A Target for extortion

The Target stores versus gay rights groups issue has been stirred up again recently when Target filed a lawsuit against Canvass for a Cause to allegedly stop the group from harassing customers on store property.

I try to give me friends on the left the benefit of the doubt when I can, and that's why this issue has me so flabbergasted. What happened is the Target corporation, which has it's headquarters in Minneapolis, gave $150,000 to MN Forward, a political action committee that funnels campaign money to politicians with a pro-business agenda.

One of those candidates was Tom Emmer, a Republican candidate for governor who supports positions that favor large businesses. He also is against gay marriage, and that's why all the ignorance spilled out last July.

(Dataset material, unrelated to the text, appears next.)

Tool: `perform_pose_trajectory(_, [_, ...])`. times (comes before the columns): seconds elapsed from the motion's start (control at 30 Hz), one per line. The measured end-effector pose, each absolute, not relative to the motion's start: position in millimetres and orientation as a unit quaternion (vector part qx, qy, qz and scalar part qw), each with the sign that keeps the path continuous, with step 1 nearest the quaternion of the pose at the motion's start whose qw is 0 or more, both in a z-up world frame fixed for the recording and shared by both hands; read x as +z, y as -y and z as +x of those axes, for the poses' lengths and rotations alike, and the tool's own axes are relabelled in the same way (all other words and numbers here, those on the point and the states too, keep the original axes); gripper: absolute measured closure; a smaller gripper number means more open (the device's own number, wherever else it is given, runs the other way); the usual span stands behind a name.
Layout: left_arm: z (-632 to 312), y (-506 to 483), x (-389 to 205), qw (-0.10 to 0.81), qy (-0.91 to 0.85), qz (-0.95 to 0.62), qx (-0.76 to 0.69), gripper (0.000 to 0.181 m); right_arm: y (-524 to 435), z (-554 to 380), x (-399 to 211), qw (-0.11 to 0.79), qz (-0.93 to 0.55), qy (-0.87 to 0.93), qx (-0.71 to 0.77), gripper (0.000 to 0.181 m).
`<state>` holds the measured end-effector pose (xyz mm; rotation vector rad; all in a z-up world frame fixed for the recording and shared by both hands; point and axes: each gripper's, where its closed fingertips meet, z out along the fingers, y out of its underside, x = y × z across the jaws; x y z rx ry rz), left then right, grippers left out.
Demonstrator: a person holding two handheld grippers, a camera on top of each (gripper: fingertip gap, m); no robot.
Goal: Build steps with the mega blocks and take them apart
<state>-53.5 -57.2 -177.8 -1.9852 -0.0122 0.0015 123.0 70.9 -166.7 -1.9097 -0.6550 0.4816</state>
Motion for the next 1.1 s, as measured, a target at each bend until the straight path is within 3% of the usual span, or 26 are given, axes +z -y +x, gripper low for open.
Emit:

Gay activists said they couldn't understand why Target, a company that voluntarily gives marriage benefits to same-sex partners of employees and sponsors gay pride events and gay workplace advancement groups, would turn around and give money to thwarting gay marriage. They seemed absolutely baffled, and that's why the protest signs and the boycott threats came so fast and furiously.

It seemed to never occur to anyone that the Target corporation had no interest in gay marriage, and instead, instead gave money to a group it believed would aid their bottom line and unfortunately, that usually overlaps with anti-gay sentiments. If the politicians who support gay marriage didn't have such a bitter anti-corporate agenda then no doubt Target would have given them money as well.

But gay rights groups like the Human Rights Campaign pretended not to notice and as the AP reported, tried to use the protests and boycotts to extort money from Target, promising to call them off if Target gave them $150,000 to match what they gave MN Forward. Target wasn't the only corporation they were trying to hit up either:

The group is also demanding donation from electronics retailer Best Buy Co., which gave $100,000 to the same group backing Emmer.

So the only way to satisfy the protesters would be to pay them off or pony up an equal amount of money for pro-gay candidates - candidates that companies feels specifically work against their business interests.

Target CEO Gregg Steinhafe even released a statement identifying Target's voluntary support for gay rights and that it gave to MN Forward to support the bottom line. It should never have needed to explain this - it was transparently obvious from the get-go. I suspect that progressives aren't as dense as they're letting on and are just pretending to not understand this simple concept.

The left seems to be saying that we should all be single-issue voters on gay rights issues, and there is no justification for supporting any candidate who works against it. They are usually better at remembering that a corporation's goal is to make money and increase profits - they usually complain about that idea, but in this case they seem to have forgotten and instead believe the Target corporation is willing to sink valuable money on a social issue that will not benefit the bottom line.

The protesters have treated this issue superficially. They've never even scratched the surface or made any effort to understand this issue. Shame on gay rights groups for their political opportunism here and attempts to extort money.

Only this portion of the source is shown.